How can we be sure, when we index a document, that we are creating an entirely new document and not overwriting an existing one?
Remember that the combination of _index
, _type
, and _id
uniquely
identifies a document. So the easiest way to ensure that our document is new
is by letting Elasticsearch autogenerate a new unique _id
, using the POST
version of the index request:
POST /website/blog/
{ ... }
However, if we already have an _id
that we want to use, then we have to tell
Elasticsearch that it should accept our index request only if a document with
the same _index
, _type
, and _id
doesn’t exist already. There are two ways
of doing this, both of which amount to the same thing.

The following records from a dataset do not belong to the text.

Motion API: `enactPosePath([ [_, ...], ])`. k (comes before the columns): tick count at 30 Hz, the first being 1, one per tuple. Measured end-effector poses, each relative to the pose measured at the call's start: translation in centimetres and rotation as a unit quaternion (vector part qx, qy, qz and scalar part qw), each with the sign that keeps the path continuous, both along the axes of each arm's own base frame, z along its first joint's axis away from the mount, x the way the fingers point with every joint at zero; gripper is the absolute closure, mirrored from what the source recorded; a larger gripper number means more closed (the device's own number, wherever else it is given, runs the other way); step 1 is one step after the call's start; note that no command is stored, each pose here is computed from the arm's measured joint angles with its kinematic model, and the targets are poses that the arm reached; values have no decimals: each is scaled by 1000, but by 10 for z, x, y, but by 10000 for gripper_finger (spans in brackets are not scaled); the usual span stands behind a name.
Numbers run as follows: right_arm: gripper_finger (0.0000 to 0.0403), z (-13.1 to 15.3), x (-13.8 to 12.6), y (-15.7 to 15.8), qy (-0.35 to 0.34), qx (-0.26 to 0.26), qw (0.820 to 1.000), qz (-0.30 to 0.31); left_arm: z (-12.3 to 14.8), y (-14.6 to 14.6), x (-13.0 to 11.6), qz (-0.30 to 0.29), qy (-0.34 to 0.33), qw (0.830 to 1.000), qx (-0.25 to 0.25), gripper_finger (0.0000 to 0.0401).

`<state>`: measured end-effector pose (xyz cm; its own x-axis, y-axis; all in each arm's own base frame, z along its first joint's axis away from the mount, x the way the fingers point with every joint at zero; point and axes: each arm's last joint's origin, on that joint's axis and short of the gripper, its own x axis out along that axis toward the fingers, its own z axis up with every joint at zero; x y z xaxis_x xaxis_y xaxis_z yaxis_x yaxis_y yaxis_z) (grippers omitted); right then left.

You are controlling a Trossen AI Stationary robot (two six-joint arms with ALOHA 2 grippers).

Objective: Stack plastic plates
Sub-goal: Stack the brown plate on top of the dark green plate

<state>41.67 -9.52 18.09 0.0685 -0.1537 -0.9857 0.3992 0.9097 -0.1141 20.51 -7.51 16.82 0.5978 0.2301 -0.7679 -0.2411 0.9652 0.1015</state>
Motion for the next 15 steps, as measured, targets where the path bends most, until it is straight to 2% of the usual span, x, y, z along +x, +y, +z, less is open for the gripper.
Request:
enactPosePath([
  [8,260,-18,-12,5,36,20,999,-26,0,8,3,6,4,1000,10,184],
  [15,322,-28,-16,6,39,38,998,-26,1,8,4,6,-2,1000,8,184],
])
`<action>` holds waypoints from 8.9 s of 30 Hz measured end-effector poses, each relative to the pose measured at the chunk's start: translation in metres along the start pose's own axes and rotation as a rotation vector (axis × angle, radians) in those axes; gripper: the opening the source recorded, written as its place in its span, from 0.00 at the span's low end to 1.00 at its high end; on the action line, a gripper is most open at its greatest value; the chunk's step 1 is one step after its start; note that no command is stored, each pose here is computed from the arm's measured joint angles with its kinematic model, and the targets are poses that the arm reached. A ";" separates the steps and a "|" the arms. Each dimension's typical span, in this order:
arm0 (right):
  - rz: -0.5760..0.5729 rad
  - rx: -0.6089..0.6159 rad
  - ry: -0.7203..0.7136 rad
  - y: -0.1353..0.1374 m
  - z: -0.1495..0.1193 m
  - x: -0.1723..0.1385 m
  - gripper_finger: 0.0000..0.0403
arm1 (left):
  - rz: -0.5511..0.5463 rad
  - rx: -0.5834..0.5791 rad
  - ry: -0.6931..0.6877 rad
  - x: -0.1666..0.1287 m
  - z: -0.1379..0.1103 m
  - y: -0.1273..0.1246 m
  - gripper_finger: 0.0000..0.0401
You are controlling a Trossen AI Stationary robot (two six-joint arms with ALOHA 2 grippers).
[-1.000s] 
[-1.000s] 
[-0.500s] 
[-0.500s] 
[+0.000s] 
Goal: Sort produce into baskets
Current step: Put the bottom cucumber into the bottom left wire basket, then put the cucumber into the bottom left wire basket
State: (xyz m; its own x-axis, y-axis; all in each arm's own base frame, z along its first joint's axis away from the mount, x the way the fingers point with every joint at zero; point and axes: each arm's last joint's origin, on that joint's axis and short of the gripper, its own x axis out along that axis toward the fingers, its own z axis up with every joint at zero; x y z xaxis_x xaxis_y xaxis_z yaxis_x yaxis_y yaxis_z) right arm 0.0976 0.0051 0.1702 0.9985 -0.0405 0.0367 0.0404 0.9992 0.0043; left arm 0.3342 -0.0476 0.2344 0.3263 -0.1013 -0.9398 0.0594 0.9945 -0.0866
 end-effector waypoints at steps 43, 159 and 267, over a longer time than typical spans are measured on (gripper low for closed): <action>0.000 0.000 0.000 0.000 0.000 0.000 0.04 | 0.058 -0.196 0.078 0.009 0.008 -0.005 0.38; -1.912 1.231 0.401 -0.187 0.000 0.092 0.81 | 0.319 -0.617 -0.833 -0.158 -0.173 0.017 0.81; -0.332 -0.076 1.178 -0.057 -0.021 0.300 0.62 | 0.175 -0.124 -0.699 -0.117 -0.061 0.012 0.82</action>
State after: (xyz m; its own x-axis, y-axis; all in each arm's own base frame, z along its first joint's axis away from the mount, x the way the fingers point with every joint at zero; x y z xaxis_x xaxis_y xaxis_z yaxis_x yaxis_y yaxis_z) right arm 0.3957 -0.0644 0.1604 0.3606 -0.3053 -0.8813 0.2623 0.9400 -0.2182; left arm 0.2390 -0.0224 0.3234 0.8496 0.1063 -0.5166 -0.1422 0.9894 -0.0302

Use whichever method is
more convenient for you.
The first method uses the op_type
query-string parameter:
PUT /website/blog/123?op_type=create
{ ... }
And the second uses the /_create
endpoint in the URL:
PUT /website/blog/123/_create
{ ... }
If the request succeeds in creating a new document, Elasticsearch will
return the usual metadata and an HTTP response code of 201 Created
.
On the other hand, if a document with the same _index
, _type
, and _id
already exists, Elasticsearch will respond with a 409 Conflict
response
code, and an error message like the following:
{
"error": {
"root_cause": [
{
"type": "document_already_exists_exception",
"reason": "[blog][123]: document already exists",
"shard": "0",
"index": "website"
}
],
"type": "document_already_exists_exception",
"reason": "[blog][123]: document already exists",
"shard": "0",
"index": "website"
},
"status": 409
}